Monday, April 20, 2009

Building a better Internet - the Pouzin Society

[Here is a group worth following – especially some of their white papers with contributions from luminaries such as John Day, David Meyer, Mike O’Dell – BSA]

http://pouzinsociety.org/

The Pouzin Society, named after Louis Pouzin, the inventor of datagrams and connectionless networking, announces its initial organizing meeting. The society’s purpose is to provide a forum for developing viable solutions to the current Internet architecture crisis.

About 15 years ago, it became clear that IPv4 was reaching its limits, and the IETF responded by creating IPv6. In 2006 came the tacit admission that there continue to be fundamental scaling problems in the Internet routing architecture which would only be exacerbated by IPv6, and that Moore's Law could not save us this time. Several solutions were proposed, all based on revising IPv6 addressing using the concept of a locator/identifier split. Work has proceeded diligently, but a few months ago, it became clear that not only was this approach fatally flawed, but by implication, so was IP, or any variation of it. Academic efforts, beginning with NewArch and continuing with FIND and GENI are no closer to finding a solution than we were a decade ago.

In the meantime, “Patterns in Network Architecture” has appeared, describing a simple new architecture that not only solves existing problems but also predicts capabilities as yet unconsidered.

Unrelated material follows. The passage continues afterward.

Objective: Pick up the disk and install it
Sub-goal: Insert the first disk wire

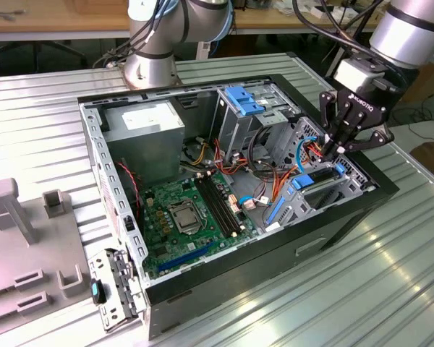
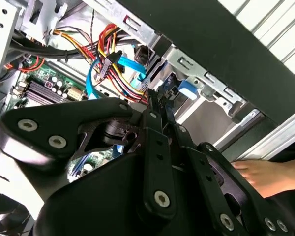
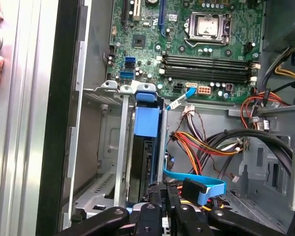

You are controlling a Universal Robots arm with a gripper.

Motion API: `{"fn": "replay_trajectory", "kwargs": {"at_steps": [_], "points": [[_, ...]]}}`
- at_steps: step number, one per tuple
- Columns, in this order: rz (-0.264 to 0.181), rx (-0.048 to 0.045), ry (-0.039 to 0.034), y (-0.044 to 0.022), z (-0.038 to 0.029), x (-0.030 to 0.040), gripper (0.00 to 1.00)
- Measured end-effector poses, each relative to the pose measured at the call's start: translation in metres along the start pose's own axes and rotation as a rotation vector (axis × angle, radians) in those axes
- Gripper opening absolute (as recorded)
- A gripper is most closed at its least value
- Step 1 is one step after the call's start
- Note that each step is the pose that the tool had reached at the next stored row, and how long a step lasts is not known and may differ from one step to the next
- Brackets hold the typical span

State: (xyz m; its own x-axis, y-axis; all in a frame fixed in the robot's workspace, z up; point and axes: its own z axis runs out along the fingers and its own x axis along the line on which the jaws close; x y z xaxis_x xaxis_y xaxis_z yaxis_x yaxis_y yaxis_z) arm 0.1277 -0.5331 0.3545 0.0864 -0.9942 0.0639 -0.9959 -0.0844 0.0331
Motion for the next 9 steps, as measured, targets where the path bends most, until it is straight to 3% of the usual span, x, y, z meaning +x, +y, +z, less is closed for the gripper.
{"fn": "replay_trajectory", "kwargs": {"at_steps": [2, 4, 9], "points": [[0.002, 0.0144, 0.0014, 0.0001, 0.0014, -0.0001, 0.17], [0.007, 0.0199, 0.0017, 0.0000, 0.0028, 0.0000, 0.17], [0.040, 0.0178, 0.0010, 0.0003, 0.0035, 0.0010, 0.17]]}}
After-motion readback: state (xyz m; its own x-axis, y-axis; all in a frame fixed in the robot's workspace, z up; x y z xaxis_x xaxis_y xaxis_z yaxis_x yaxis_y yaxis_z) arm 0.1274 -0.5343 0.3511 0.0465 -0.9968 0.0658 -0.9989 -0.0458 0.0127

Initial meetings will be held in conjunction with FutureNet in Boston, May 4 - 7. There will be a one day organizing meeting on May 4 to discuss collaboration and next steps. On May 6 and 7 there will be a working meeting at Boston University on the specific topic of the current addressing crisis. There will be considerable work refining architectural details, but the central goal of the effort is to form a group that builds implementations of this new network architecture to evaluate its scalability, security, and other pertinent characteristics.